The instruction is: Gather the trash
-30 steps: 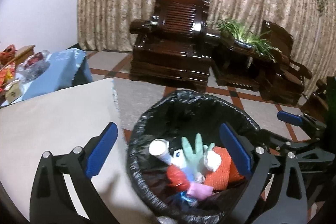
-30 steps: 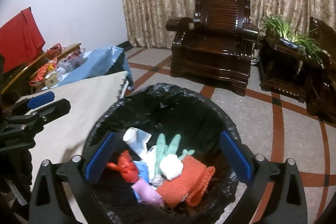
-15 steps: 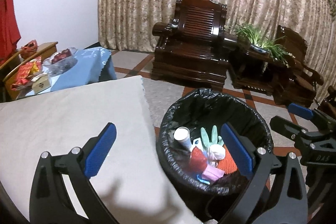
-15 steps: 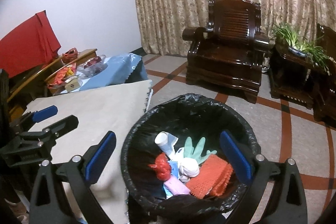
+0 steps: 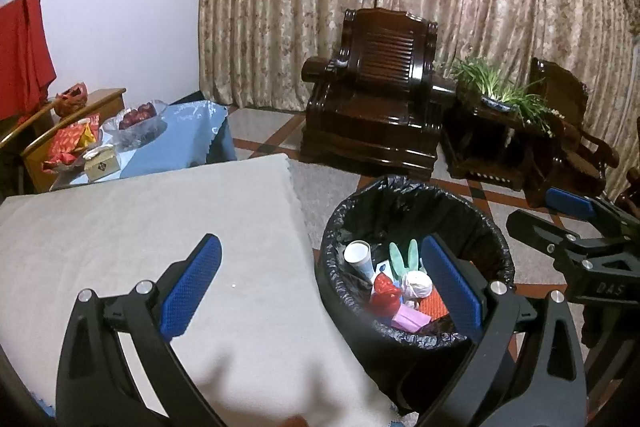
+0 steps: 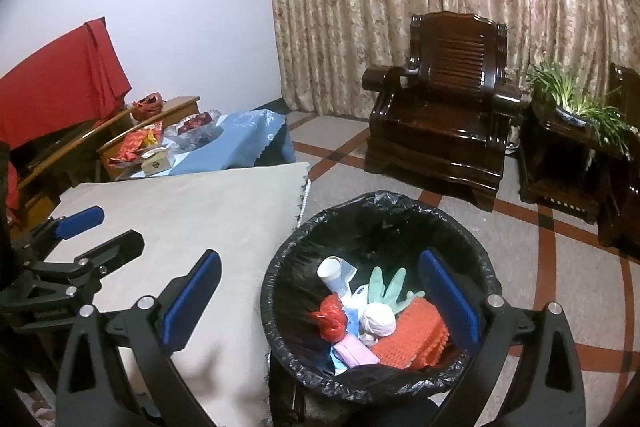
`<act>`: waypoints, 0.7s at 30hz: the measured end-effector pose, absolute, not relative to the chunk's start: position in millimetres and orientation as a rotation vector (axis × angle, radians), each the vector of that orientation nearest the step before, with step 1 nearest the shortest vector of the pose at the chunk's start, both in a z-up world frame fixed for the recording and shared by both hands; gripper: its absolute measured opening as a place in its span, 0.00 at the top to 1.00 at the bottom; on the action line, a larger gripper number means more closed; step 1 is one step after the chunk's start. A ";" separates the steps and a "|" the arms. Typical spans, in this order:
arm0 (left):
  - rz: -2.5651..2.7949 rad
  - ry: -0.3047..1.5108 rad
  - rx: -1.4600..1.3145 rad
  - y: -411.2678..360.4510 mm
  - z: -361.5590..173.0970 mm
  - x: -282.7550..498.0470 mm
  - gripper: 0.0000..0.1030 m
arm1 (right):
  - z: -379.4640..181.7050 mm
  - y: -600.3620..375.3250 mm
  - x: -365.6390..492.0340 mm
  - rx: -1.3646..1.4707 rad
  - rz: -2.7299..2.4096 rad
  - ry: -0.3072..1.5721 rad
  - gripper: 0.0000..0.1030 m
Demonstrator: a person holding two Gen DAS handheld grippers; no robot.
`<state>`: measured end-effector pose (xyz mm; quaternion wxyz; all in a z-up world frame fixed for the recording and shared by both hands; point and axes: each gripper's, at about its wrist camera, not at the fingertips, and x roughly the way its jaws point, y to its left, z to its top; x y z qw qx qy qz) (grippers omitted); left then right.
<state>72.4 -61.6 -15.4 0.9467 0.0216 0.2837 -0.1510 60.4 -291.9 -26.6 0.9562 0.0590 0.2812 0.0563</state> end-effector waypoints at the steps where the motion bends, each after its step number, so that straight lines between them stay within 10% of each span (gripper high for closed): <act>1: -0.309 0.573 0.043 -61.3 -13.8 70.9 0.05 | -24.3 -290.2 59.0 0.117 0.116 0.566 0.06; 21: -0.296 0.532 0.038 -52.5 -2.4 57.5 0.05 | -13.9 -278.0 52.3 0.093 0.131 0.543 0.06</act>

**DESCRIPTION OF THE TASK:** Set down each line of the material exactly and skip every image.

**FINAL ANSWER:**
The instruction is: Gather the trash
-30 steps: 
-30 steps: 
-15 steps: 
-15 steps: 
+0 steps: 
+0 steps: 
`<act>`: waypoints, 0.7s at 30hz: the measured end-effector pose, absolute, not relative to the chunk's start: position in millimetres and orientation as a rotation vector (axis × angle, radians), each the vector of that orientation nearest the step before, with step 1 nearest the shortest vector of the pose at the chunk's start, both in a z-up world frame fixed for the recording and shared by both hands; gripper: its absolute measured opening as a place in its span, 0.00 at the top to 1.00 at the bottom; on the action line, a larger gripper number means more closed; step 1 is one step after the chunk's start. A ";" separates the steps and a "|" the arms. Typical spans, in this order:
arm0 (left):
  - rz: -2.5651..2.7949 rad
  - ry: -0.3047..1.5108 rad
  - rx: -1.4600..1.3145 rad
  - y: -411.2678..360.4510 mm
  - z: -361.5590..173.0970 mm
  - x: -282.7550..498.0470 mm
  - gripper: 0.0000..0.1030 m
arm1 (right):
  - z: -379.4640..181.7050 mm
  - y: -600.3620..375.3250 mm
  - x: -365.6390..492.0340 mm
  - rx: -1.3646..1.4707 rad
  - rz: -2.7299..2.4096 rad
  - ry: -0.3072..1.5721 rad
  - gripper: 0.0000..0.1030 m
Demonstrator: a person holding two Gen DAS handheld grippers; no robot.
`<state>`: measured end-effector pose (xyz mm; quaternion wxyz; all in a z-up world frame fixed for the recording and shared by both hands; point and axes: each gripper's, at about its wrist camera, not at the fingertips, and x roughly the way its jaws point, y to its left, z to its top; x y z qw qx qy qz) (grippers omitted); left then right.
<state>72.4 -61.6 -15.4 0.9467 0.0216 0.2837 -0.1510 60.4 -291.9 -26.6 0.9562 0.0590 0.2812 0.0563</state> end-effector waypoints at the steps where the motion bends, each after its step number, so that straight lines between them stay within 10% of each span (gripper high for closed): <act>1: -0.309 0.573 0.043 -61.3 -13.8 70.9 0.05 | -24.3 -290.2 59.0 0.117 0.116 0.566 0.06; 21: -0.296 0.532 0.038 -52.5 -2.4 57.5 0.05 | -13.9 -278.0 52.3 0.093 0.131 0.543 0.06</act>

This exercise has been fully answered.